MVCC and Concurrency Control

TL;DR

PostgreSQL never makes readers wait for writers because every row carries invisible version stamps -- and understanding this mechanism is the difference between saying "just use transactions" in an interview and actually knowing what that costs.

MVCC row versioning with xmin and xmax transaction IDs


What MVCC Actually Is

Most candidates know that MVCC stands for Multi-Version Concurrency Control. Few know what that means at the row level.
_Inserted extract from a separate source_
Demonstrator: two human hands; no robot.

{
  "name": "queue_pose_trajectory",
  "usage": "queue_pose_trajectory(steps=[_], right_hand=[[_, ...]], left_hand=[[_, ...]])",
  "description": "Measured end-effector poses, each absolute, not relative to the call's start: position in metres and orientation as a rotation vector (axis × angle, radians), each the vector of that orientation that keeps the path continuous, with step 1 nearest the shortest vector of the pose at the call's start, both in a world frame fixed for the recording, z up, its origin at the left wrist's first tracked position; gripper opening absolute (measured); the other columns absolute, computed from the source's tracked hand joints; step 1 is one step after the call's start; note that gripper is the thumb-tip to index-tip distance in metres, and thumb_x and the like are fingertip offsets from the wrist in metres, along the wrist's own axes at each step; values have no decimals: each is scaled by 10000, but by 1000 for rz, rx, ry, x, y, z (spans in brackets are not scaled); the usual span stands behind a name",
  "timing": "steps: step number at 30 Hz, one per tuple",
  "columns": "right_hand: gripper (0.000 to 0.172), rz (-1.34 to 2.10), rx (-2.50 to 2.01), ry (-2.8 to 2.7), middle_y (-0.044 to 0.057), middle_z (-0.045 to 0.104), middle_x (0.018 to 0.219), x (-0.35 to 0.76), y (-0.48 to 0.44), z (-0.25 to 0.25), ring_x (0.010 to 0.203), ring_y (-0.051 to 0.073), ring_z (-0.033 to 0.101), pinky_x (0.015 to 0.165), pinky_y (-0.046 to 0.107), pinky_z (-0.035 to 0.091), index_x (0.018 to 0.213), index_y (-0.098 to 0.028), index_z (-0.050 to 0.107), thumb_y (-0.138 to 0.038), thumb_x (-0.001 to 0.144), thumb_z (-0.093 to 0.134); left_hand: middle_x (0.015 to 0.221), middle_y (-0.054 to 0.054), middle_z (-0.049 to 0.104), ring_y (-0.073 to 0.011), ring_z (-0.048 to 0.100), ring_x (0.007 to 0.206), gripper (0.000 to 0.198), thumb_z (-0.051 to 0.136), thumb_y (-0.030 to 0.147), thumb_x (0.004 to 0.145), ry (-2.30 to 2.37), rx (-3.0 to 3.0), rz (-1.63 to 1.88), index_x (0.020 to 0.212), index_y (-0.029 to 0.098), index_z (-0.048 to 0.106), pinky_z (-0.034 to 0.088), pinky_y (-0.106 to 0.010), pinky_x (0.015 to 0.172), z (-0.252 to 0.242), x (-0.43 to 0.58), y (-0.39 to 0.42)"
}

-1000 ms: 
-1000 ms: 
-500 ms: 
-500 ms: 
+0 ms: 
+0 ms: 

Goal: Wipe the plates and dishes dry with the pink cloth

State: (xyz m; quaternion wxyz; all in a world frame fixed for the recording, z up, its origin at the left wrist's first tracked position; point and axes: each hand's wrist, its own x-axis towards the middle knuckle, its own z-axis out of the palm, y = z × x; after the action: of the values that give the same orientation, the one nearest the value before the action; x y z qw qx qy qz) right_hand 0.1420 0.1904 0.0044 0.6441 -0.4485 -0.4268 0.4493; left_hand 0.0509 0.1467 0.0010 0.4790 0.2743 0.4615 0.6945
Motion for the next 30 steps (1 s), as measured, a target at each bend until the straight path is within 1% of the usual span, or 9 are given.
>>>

Here's the idea. Every row in PostgreSQL has two hidden columns:

  • xmin: the transaction ID that created this row version
  • xmax: the transaction ID that deleted or updated this row version (0 if still alive)

When you UPDATE a row, PostgreSQL does not modify it in place. It marks the old version with an xmax and inserts a brand new copy with a fresh xmin. The old version stays on disk until VACUUM removes it.

-- You can actually see these hidden columns
SELECT xmin, xmax, * FROM orders WHERE id = 42;

-- Result:
--  xmin  | xmax | id |  status
-- -------+------+----+---------
--  10500 |    0 | 42 | pending

This is radically different from MySQL InnoDB, which stores the current version in-place and keeps old versions in an undo log. PostgreSQL's approach means:

  • Reads never block writes. A reader sees a snapshot, not the live row.
  • Writes never block reads. The writer creates a new version; old readers still see the old one.
  • Writes DO block writes. Two transactions updating the same row -- one waits.

Snapshots: How Transactions See the World

When a transaction starts (or when a statement starts, depending on isolation level), PostgreSQL takes a snapshot. This snapshot records:

  1. The list of all currently in-progress transaction IDs
  2. The next transaction ID that will be assigned

A row version is visible to your transaction if:

  • xmin was committed before your snapshot was taken
  • xmax is either 0 (not deleted) or was not committed at snapshot time

This is why you never see "dirty reads" in PostgreSQL. It's structurally impossible. The row version from an uncommitted transaction simply doesn't pass the visibility check.

Transaction A (xid=100):  UPDATE orders SET status='shipped' WHERE id=42;
                           -- Creates new row version with xmin=100
                           -- Old version gets xmax=100

Transaction B (xid=101):  SELECT * FROM orders WHERE id=42;
                           -- Checks: is xmin=100 committed? No.
                           -- Skips this version, sees the old one.
                           -- No dirty read. Ever.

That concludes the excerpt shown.